_WHAT IS NEEDED_
The required output is the complete data, repeated without alteration.

_____

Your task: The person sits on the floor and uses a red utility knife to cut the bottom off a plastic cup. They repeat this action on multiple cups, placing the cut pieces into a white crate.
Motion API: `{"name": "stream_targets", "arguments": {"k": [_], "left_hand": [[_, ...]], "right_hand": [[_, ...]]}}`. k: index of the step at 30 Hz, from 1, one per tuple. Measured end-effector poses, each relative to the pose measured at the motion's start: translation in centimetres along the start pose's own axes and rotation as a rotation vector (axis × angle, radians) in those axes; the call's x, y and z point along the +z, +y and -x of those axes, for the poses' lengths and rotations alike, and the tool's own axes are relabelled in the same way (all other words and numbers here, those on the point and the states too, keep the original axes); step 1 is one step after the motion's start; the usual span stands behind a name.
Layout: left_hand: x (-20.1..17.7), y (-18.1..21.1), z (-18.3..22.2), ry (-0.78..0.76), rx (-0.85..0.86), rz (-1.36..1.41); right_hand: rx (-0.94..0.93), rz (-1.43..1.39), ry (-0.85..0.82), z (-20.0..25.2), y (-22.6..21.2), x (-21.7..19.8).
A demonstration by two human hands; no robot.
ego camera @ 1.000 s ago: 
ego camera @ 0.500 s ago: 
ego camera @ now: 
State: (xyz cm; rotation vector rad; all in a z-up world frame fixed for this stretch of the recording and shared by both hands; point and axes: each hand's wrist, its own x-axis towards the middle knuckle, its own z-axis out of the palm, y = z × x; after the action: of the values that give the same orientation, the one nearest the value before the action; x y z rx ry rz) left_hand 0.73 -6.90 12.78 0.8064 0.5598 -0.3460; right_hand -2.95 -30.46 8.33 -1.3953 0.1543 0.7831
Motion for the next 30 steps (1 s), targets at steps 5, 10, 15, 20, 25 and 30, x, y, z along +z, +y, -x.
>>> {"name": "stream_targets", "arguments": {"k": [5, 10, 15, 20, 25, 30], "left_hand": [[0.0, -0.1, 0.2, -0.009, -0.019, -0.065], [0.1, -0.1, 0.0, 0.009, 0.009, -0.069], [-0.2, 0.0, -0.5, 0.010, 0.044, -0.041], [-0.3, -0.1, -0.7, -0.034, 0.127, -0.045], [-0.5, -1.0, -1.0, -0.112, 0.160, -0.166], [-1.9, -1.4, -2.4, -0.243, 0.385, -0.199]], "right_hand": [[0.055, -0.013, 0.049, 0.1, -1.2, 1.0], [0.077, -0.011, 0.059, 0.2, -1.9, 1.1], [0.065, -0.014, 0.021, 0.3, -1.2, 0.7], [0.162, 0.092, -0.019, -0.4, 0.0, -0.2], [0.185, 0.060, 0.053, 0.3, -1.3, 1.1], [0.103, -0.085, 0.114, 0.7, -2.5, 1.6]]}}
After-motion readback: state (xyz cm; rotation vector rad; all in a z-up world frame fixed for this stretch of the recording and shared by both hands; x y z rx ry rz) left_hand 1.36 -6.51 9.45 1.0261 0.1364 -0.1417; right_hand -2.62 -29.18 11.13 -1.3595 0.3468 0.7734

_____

_OUTPUT BELOW_
Your task: The person sits on the floor and uses a red utility knife to cut the bottom off a plastic cup. They repeat this action on multiple cups, placing the cut pieces into a white crate.
Motion API: `{"name": "stream_targets", "arguments": {"k": [_], "left_hand": [[_, ...]], "right_hand": [[_, ...]]}}`. k: index of the step at 30 Hz, from 1, one per tuple. Measured end-effector poses, each relative to the pose measured at the motion's start: translation in centimetres along the start pose's own axes and rotation as a rotation vector (axis × angle, radians) in those axes; the call's x, y and z point along the +z, +y and -x of those axes, for the poses' lengths and rotations alike, and the tool's own axes are relabelled in the same way (all other words and numbers here, those on the point and the states too, keep the original axes); step 1 is one step after the motion's start; the usual span stands behind a name.
Layout: left_hand: x (-20.1..17.7), y (-18.1..21.1), z (-18.3..22.2), ry (-0.78..0.76), rx (-0.85..0.86), rz (-1.36..1.41); right_hand: rx (-0.94..0.93), rz (-1.43..1.39), ry (-0.85..0.82), z (-20.0..25.2), y (-22.6..21.2), x (-21.7..19.8).
A demonstration by two human hands; no robot.
ego camera @ 1.000 s ago: 
ego camera @ 0.500 s ago: 
ego camera @ now: 
State: (xyz cm; rotation vector rad; all in a z-up world frame fixed for this stretch of the recording and shared by both hands; point and axes: each hand's wrist, its own x-axis towards the middle knuckle, its own z-axis out of the palm, y = z × x; after the action: of the values that give the same orientation, the one nearest the value before the action; x y z rx ry rz) left_hand 0.73 -6.90 12.78 0.8064 0.5598 -0.3460; right_hand -2.95 -30.46 8.33 -1.3953 0.1543 0.7831
Motion for the next 30 steps (1 s), targets at steps 5, 10, 15, 20, 25 and 30, x, y, z along +z, +y, -x.
>>> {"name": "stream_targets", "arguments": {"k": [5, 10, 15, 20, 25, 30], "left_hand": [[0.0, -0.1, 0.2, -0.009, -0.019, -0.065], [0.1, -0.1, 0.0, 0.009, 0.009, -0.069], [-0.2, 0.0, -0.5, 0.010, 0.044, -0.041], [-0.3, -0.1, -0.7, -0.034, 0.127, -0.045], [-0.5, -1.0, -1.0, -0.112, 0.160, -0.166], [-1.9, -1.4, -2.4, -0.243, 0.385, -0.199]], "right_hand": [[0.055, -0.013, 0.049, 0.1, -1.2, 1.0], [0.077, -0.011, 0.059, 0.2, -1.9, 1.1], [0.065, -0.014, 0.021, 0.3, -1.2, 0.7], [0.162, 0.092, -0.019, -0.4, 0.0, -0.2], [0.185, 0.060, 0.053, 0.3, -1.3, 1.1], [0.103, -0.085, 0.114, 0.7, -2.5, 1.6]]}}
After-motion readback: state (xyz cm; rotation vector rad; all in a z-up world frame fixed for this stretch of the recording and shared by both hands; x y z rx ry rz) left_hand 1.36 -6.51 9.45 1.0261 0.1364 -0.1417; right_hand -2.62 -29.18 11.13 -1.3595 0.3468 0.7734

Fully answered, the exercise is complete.